Significance. If the claimed exact equivalence holds, the work supplies a clean theoretical account of why matrix-aware optimizers succeed by separating radial and angular dynamics, plus a practical algorithm (AngularMuown) whose angular step-size schedule is directly controllable. Strengths include the open-source implementation, scaling experiments beyond toy models, and leaderboard results; these elements would make the contribution useful for optimizer research even if the derivation requires minor tightening.

major comments (2)

[main derivation (likely §3)] The central equivalence (directional Muown update ≡ Riemannian step on normalized directions, magnitude only modulating angular step size) is load-bearing for both the stability explanation and the motivation for AngularMuown. The derivation must be shown to be exact rather than asymptotic or conditional on the Newton-Schulz iteration or row-wise normalization; any deviation would weaken the angular-step-size account.
[equivalence proof] The weakest assumption isolated by the reader—that the mapping holds exactly under Muown's specific normalization and update rules—requires an explicit statement of all conditions (including orthogonality enforcement) and a check that no extra assumptions are introduced by the Muon step.

minor comments (2)

[Abstract] The abstract's phrase 'at the time of writing' for the leaderboard position should be replaced by a specific date or version number for reproducibility.
[Experiments] Figure captions and experiment tables would benefit from explicit mention of whether error bars or multiple seeds are reported, given the reader's note on missing error bars.

Simulated Author's Rebuttal

2 responses · 0 unresolved

We thank the referee for the careful and constructive review. The two major comments both concern the rigor and explicitness of the central equivalence derivation in §3. We agree that this derivation is load-bearing and will revise the manuscript to present an exact statement with all conditions enumerated, including the role of orthogonality enforcement. No standing objections remain after these revisions.

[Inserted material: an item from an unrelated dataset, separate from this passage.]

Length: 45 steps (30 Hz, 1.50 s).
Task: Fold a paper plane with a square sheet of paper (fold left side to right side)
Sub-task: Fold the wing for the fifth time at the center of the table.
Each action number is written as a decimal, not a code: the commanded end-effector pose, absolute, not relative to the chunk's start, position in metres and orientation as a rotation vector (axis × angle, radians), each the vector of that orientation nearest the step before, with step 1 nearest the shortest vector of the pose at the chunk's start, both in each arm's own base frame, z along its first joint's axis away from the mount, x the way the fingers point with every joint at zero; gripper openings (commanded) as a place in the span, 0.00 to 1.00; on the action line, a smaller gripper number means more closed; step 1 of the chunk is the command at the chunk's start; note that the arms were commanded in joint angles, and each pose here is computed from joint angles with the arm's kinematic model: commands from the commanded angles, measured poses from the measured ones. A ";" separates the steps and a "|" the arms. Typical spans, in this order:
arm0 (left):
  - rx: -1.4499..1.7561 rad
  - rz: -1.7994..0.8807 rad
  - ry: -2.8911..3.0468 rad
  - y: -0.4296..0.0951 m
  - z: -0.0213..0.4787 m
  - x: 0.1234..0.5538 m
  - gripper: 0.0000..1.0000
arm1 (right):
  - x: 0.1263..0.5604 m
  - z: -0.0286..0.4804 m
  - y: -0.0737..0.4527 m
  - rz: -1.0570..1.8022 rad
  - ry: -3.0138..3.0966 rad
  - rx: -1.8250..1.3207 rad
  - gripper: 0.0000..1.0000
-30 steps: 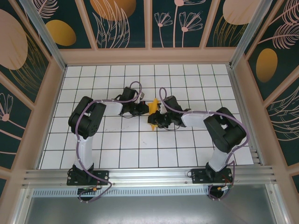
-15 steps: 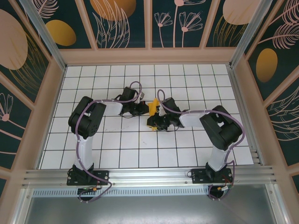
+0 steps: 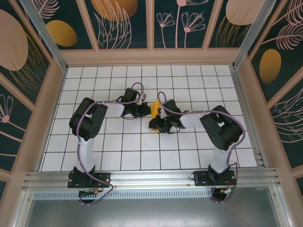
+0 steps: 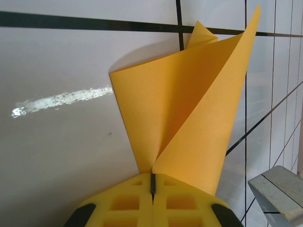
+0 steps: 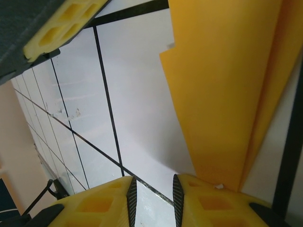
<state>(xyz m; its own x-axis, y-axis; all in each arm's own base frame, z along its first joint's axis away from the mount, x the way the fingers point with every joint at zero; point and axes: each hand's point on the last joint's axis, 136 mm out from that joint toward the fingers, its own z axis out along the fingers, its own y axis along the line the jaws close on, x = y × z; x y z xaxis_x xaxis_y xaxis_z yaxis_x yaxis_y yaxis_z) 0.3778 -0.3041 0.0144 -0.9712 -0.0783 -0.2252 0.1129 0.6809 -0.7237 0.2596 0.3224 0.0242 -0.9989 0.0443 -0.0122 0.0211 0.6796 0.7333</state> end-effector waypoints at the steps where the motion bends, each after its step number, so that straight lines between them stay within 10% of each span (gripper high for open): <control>1: -0.051 -0.914 2.734 -0.278 -0.039 0.383 0.00 | 0.242 -0.009 0.308 1.056 2.990 0.075 0.31; 11: -0.050 -0.911 2.736 -0.278 -0.041 0.383 0.00 | 0.253 0.052 0.326 1.250 2.796 -0.009 0.31; 29: -0.045 -0.903 2.740 -0.278 -0.041 0.384 0.00 | 0.239 0.011 0.315 1.163 2.923 0.041 0.31; 45: -0.047 -0.885 2.746 -0.275 -0.043 0.383 0.00 | 0.336 0.093 0.297 1.264 2.591 0.019 0.29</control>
<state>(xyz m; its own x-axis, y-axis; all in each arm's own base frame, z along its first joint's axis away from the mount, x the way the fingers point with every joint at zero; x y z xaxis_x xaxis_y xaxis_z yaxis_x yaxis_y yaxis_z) 0.3782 -0.3036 0.0138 -0.9723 -0.0793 -0.2200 0.1069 0.6861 -0.7197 0.3241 0.2894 0.0954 -0.9693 0.1557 -0.1903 -0.0586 0.6051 0.7940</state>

read point-by-point responses

Referee: [main derivation (likely §3)] The central equivalence (directional Muown update ≡ Riemannian step on normalized directions, magnitude only modulating angular step size) is load-bearing for both the stability explanation and the motivation for AngularMuown. The derivation must be shown to be exact rather than asymptotic or conditional on the Newton-Schulz iteration or row-wise normalization; any deviation would weaken the angular-step-size account.

Authors: We agree that the equivalence must be presented as exact. In the revision we will rewrite the derivation in §3 to hold exactly under Muown's update rules (row-wise normalization of the direction variable after the Muon step, separate Adam update on magnitudes). The derivation will be stated for the idealized orthogonal update produced by Muon; we will explicitly note that the practical Newton-Schulz iteration approximates this orthogonalization but that any residual error lies in the tangent space and does not alter the angular component. This removes any asymptotic or conditional character from the main claim. revision: yes
Referee: [equivalence proof] The weakest assumption isolated by the reader—that the mapping holds exactly under Muown's specific normalization and update rules—requires an explicit statement of all conditions (including orthogonality enforcement) and a check that no extra assumptions are introduced by the Muon step.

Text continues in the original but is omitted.